Now assume that productivity rises so that the 20,000 kilos of cotton can be processed by just 110 workers. Then,

c 1000 + v 1100 + s 1100. s' = 100%, r' = 52.38%.

Finally, assume the 20,000 kilos cost £1100. Then,

c 1100 + v 1100 + s 1100. s' = 100%, r' = 50%.

Here the productivity of the labour employed has almost doubled. It processes nearly twice as much cotton as before. The technical composition of the capital has risen sharply. But, because the value of the cotton has fallen, the organic composition of the capital remains unchanged. The total value of the constant capital has risen by 10%, but the total value of the variable capital has also risen by 10%, so the organic composition and rate of profit remain unchanged.

Marx then makes a further comment, which I think is wrong. He writes,

“The foregoing is bound up with the depreciation of existing capital (that is, of its material elements), which occurs with the development of industry. This is another continually operating factor which checks the fall of the rate of profit, although it may under certain circumstances encroach on the mass of profit by reducing the mass of the capital yielding a profit. This again shows that the same influences which tend to make the rate of profit fall, also moderate the effects of this tendency.” (p 236)

The main point that Marx makes that the fixed capital is being continually devalued, which causes the rate of profit to rise is correct, however, the further point that a reduction in the mass of capital, due to such depreciation leads to a reduction in the mass of profit, is not. It would only be correct if the mass of profit was a function of the mass of capital, but, in this sense, it is not. The mass of profit is not determined by taking the mass of capital, and then deriving the mass of profit as being a percentage of it. That is precisely the delusion of the capitalists and their representatives.  (It is, of course, true, on the basis of prices of production, for any individual industry.)

The mass of profit is not a function of this mass of total capital, but of the mass of variable capital and the rate of surplus value. The mass of variable capital is not a function of the value of the fixed or circulating constant capital, but of its physical quantity. The mass of capital is a determined sum equal to the labour-time currently required for its reproduction. The mass of profit is also a determined sum equal to the mass of variable capital multiplied by the rate of surplus value. The rate of profit is merely the proportion of this mass of profit in relation to the mass of total capital. If the mass of total capital is even hugely reduced, as a result of the devaluation of the fixed capital, it cannot in any way, therefore, impact upon the total mass of profit, in the way Marx suggests, because there is no direct relation between these two masses.

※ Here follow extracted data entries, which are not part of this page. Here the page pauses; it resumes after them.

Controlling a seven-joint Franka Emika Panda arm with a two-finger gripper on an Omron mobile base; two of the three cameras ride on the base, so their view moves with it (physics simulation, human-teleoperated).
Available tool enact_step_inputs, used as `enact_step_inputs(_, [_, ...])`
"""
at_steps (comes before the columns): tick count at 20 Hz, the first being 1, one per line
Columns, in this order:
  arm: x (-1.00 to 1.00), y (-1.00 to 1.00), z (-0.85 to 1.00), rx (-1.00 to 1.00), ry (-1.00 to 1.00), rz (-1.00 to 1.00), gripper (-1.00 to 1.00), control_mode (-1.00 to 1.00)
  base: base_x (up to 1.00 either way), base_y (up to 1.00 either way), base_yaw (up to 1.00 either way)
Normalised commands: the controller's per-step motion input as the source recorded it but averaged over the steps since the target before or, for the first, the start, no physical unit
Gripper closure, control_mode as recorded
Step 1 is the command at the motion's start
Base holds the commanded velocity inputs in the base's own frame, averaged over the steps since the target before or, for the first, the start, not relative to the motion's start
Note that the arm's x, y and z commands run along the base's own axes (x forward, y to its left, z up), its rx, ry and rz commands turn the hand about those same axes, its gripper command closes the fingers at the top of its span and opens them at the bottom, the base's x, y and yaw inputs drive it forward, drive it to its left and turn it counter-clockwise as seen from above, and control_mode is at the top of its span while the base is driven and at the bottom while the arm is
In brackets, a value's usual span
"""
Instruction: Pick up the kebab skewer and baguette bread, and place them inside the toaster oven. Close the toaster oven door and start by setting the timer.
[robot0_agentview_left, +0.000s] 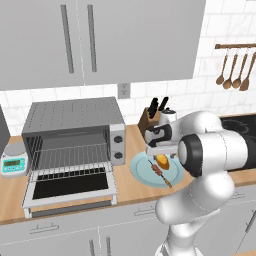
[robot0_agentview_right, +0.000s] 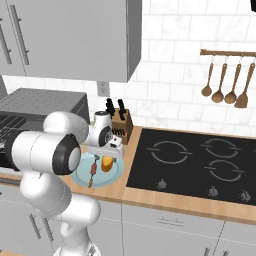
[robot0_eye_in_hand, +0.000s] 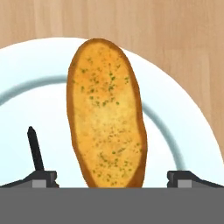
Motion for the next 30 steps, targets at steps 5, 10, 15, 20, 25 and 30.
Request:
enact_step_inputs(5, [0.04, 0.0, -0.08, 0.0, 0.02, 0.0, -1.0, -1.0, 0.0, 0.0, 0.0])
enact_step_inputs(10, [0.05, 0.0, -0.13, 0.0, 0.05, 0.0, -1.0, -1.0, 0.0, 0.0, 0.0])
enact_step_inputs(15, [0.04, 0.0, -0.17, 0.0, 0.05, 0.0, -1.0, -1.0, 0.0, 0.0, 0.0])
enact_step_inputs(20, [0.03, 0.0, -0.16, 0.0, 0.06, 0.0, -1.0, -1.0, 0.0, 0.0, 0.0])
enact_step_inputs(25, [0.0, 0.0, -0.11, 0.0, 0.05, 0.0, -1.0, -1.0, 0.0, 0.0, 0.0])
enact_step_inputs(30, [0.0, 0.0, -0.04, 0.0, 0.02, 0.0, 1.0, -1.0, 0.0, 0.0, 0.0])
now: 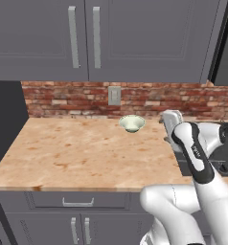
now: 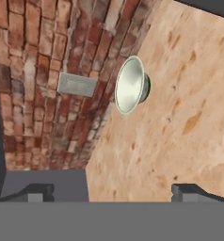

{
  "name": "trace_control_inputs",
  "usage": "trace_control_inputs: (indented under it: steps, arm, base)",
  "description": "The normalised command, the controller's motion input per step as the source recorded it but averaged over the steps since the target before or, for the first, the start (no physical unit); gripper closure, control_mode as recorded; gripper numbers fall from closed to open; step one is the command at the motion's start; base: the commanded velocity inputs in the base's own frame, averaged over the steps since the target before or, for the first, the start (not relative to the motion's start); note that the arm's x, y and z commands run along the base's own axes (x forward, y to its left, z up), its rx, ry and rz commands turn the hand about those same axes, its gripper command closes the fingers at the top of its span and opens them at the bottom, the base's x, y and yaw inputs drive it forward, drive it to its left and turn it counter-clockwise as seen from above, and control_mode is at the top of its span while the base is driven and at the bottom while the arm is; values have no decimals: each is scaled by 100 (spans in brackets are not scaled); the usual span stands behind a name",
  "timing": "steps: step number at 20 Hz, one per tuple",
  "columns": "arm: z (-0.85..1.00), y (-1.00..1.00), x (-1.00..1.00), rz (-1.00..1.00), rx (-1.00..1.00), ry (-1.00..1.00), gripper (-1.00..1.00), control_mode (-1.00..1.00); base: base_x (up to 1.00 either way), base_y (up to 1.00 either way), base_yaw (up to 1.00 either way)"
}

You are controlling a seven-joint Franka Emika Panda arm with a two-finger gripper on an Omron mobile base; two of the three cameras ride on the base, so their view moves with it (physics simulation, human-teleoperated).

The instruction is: Pick up the bowls on the counter and stack them on top of one another in the open cabinet. Place the smaller bowl on top of the larger bowl.

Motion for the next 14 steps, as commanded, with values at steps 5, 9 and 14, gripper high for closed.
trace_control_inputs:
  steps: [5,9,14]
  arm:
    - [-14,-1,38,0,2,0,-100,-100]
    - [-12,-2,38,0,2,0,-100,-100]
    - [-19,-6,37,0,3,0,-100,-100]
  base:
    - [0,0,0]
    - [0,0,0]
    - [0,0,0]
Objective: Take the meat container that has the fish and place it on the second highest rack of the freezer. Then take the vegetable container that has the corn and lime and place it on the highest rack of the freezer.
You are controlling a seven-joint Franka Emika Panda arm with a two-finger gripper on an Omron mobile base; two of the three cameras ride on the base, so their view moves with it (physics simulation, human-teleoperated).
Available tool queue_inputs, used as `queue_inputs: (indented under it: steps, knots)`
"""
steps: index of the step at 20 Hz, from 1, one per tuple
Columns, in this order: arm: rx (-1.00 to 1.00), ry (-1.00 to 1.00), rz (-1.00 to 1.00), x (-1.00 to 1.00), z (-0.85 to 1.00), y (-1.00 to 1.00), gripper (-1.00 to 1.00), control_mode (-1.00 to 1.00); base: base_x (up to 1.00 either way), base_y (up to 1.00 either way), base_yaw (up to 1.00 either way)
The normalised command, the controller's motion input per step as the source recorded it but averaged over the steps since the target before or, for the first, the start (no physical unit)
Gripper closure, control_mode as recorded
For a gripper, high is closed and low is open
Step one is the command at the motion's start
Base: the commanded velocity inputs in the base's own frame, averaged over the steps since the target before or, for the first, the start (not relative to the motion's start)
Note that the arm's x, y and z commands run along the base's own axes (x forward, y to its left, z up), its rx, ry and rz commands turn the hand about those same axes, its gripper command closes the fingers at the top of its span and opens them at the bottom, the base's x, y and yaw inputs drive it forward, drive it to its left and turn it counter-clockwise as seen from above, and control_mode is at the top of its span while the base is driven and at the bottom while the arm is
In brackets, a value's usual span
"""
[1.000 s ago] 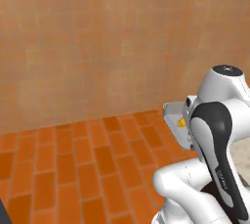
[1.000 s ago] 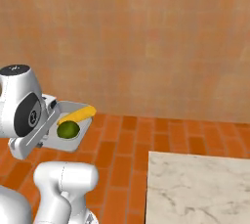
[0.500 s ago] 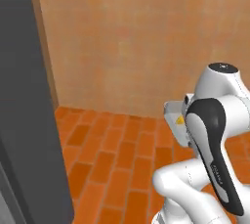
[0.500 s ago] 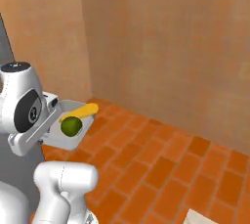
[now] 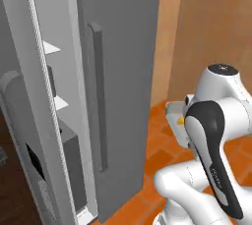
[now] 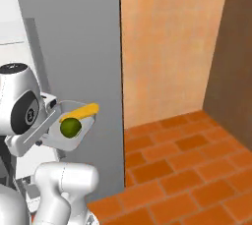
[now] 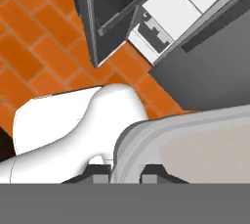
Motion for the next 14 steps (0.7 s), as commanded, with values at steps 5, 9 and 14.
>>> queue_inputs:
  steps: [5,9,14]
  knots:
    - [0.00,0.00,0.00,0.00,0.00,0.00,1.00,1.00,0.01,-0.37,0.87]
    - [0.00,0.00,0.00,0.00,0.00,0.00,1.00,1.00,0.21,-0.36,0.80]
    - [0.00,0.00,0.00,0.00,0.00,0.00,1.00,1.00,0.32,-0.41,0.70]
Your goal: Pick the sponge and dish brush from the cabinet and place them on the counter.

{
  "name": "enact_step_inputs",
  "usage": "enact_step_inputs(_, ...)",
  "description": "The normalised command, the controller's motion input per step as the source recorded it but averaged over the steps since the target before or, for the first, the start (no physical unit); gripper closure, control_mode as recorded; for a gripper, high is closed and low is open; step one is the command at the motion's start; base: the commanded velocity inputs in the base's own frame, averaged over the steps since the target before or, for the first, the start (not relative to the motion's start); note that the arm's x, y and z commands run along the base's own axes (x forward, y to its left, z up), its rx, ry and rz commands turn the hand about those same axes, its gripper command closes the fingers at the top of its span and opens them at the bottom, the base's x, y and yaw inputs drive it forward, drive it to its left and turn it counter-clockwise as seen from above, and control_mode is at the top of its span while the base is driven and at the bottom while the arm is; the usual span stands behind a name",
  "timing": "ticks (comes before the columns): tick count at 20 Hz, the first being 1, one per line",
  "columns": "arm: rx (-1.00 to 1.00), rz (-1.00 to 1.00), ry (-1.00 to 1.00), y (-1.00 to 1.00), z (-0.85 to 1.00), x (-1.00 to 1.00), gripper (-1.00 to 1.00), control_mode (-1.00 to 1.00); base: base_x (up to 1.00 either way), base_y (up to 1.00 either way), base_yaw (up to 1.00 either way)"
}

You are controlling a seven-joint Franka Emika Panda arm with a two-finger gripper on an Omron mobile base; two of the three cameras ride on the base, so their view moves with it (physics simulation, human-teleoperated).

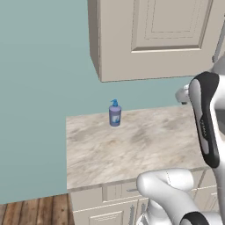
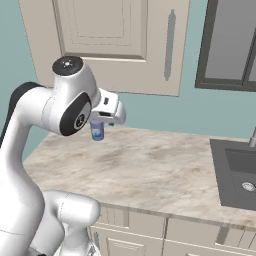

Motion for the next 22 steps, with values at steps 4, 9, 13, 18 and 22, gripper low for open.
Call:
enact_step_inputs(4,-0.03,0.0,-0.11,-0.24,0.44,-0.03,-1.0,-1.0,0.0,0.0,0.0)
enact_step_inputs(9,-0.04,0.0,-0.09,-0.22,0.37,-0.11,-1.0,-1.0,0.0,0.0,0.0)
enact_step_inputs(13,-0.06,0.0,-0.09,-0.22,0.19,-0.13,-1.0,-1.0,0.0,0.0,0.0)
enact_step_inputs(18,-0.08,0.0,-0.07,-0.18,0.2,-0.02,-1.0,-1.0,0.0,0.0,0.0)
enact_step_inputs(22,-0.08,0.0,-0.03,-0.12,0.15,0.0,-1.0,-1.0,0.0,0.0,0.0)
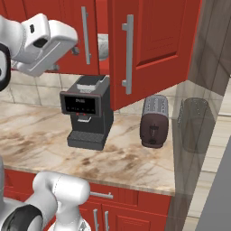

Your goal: Move the bowls from the cabinet to the plates on the dining table.

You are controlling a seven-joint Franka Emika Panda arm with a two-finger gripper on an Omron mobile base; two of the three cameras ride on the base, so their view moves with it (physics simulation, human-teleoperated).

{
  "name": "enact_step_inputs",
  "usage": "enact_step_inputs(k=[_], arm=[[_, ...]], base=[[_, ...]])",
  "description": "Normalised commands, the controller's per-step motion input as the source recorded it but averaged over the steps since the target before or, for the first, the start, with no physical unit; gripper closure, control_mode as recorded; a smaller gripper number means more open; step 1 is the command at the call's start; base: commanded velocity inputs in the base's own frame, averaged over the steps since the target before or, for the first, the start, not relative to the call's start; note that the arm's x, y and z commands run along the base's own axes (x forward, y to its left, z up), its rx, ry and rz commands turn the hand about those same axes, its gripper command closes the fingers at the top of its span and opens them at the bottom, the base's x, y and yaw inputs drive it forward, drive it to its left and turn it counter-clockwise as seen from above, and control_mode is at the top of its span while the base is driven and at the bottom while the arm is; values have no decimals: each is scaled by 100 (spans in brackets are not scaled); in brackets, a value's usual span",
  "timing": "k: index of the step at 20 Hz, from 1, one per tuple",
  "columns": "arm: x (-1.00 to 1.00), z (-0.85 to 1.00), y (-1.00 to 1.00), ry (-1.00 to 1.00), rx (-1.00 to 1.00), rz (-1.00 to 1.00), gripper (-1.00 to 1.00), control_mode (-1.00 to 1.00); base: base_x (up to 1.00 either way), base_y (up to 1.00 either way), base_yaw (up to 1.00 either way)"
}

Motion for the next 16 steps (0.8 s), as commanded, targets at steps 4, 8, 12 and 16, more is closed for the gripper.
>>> enact_step_inputs(k=[4,8,12,16], arm=[[0,-39,-3,0,-24,0,-100,-100],[0,-34,-3,-5,-22,0,-100,-100],[0,-20,-3,-13,-19,0,-100,-100],[5,-7,-7,-6,-21,0,-100,-100]], base=[[0,0,0],[0,0,0],[0,0,0],[0,0,0]])
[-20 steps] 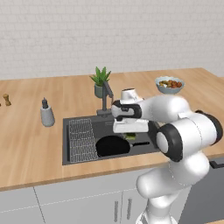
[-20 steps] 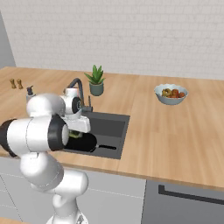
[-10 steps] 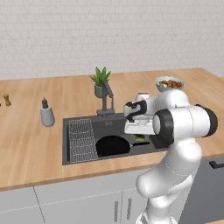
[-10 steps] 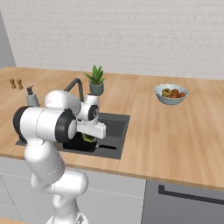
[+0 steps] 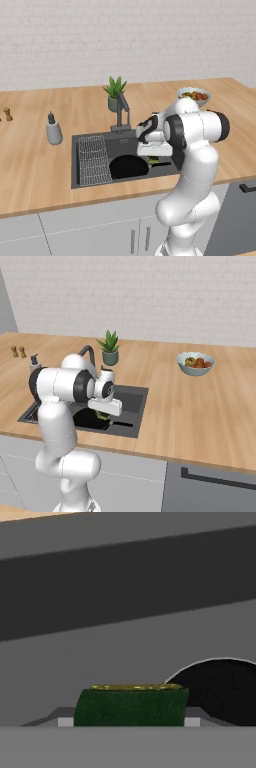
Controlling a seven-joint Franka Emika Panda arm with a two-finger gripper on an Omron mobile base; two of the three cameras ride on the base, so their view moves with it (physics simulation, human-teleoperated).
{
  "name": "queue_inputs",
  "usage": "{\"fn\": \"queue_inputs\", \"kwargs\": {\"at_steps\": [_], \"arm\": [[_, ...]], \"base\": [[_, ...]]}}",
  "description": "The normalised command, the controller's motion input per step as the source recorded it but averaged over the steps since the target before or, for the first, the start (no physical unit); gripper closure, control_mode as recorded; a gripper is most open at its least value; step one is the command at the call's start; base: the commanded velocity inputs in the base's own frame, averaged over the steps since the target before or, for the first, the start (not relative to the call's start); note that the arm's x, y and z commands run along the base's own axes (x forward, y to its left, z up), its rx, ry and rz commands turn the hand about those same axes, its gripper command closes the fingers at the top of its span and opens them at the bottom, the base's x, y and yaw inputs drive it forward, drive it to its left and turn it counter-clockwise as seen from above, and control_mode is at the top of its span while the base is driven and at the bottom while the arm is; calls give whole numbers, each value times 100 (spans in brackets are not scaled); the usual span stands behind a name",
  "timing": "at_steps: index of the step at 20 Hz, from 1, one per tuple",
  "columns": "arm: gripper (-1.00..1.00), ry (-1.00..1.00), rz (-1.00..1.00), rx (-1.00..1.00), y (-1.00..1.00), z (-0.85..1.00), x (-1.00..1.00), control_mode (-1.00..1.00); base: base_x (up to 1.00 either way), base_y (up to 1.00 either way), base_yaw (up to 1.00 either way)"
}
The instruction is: Pick the pan and sponge and place them into the sink. Then turn on the water.
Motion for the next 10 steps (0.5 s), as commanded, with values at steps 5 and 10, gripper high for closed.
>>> {"fn": "queue_inputs", "kwargs": {"at_steps": [5,10], "arm": [[100,-3,4,0,0,-29,18,-100],[-100,-5,3,0,8,-23,5,-100]], "base": [[0,0,0],[0,0,0]]}}
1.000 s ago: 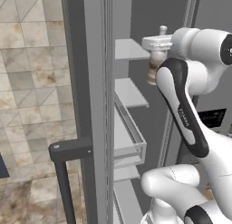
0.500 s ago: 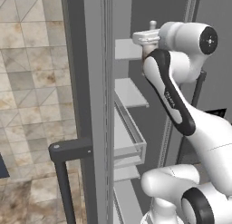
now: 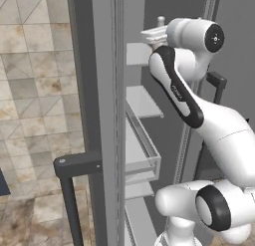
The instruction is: Place the liquor on the top shelf of the fridge to keep it out of children's reach, and place the corn and bell pepper on lower shelves for easy access.
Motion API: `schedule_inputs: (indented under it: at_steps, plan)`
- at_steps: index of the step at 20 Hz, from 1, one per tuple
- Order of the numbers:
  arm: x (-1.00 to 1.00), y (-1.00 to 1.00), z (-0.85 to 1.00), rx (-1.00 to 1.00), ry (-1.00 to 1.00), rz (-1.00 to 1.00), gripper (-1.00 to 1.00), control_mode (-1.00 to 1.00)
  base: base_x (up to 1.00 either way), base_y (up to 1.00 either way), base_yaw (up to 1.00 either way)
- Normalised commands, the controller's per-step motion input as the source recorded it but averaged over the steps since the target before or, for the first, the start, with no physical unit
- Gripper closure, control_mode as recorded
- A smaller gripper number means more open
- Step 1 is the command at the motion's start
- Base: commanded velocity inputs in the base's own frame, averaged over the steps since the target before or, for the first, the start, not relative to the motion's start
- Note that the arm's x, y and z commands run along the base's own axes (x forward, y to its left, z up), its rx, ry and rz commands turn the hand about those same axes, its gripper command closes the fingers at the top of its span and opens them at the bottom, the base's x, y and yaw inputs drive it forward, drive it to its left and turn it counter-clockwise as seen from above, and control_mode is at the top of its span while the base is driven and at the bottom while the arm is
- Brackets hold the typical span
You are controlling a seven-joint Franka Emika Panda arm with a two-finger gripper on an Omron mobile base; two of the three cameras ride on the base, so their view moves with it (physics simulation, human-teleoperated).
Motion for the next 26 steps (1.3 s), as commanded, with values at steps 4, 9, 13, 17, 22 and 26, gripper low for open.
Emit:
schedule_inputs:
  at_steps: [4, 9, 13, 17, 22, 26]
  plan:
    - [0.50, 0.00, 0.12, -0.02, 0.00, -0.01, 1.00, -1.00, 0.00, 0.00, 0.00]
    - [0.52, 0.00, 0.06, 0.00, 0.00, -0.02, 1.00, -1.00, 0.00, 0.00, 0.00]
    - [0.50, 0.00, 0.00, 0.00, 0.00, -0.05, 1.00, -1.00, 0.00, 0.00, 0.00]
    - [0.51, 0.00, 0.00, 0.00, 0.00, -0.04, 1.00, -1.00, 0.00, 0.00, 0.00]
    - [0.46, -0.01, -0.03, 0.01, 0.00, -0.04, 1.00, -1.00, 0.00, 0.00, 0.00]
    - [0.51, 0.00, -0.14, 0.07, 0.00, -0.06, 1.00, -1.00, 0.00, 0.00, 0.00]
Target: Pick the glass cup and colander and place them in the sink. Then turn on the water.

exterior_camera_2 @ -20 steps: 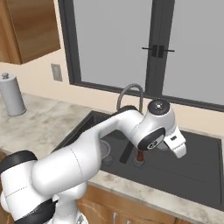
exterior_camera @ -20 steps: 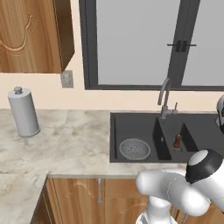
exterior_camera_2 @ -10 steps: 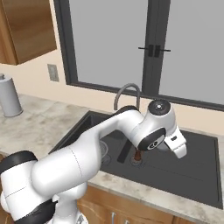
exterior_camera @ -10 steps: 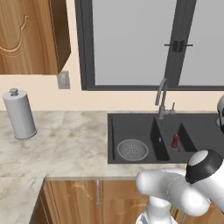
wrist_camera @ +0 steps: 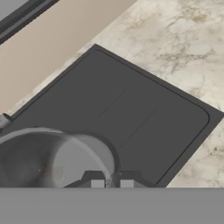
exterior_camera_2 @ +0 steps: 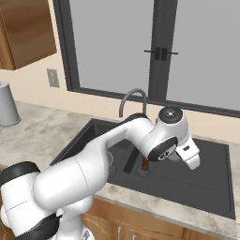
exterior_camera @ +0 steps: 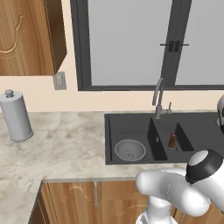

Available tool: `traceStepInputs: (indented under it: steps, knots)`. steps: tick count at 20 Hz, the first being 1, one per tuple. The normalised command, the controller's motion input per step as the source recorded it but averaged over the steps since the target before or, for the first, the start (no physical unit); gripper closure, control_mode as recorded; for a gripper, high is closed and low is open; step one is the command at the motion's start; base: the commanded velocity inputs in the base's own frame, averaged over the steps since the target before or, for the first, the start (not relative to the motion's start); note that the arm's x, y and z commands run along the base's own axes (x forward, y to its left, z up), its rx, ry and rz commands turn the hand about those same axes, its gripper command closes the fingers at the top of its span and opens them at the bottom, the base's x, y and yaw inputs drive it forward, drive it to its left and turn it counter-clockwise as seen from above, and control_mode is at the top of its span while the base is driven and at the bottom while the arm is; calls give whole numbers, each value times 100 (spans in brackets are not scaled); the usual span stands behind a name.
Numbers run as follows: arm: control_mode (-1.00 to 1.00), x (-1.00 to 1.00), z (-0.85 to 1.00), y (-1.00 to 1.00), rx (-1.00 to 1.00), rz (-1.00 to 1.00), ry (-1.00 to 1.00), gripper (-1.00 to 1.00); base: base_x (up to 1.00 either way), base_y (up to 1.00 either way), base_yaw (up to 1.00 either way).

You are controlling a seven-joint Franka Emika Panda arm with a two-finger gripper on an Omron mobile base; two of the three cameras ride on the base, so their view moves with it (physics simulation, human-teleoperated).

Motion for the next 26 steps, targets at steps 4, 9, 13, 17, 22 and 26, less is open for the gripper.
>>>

If a machine has a value of £1,000, and a worker processes 1,000 kilos of cotton valued at £100 with it, and produces £100 of surplus value, in the process, they will still process 1,000 kilos of cotton with a value of £100, and produce a surplus value of £100, whether the machine rises in value to £10,000 or falls in value to just £100! What it will impact is the rate of profit, falling in the former case, and rising in the latter.

The only basis upon which the mass of profit could be impacted is if the change in the value of the fixed capital arose not from its devaluation but as a result of a physical change in the quantity employed. For example, if a new machine was introduced that was as productive as four older machines, then if this resulted in three workers being replaced so that the variable capital shrank, then this would reduce the mass of profit created.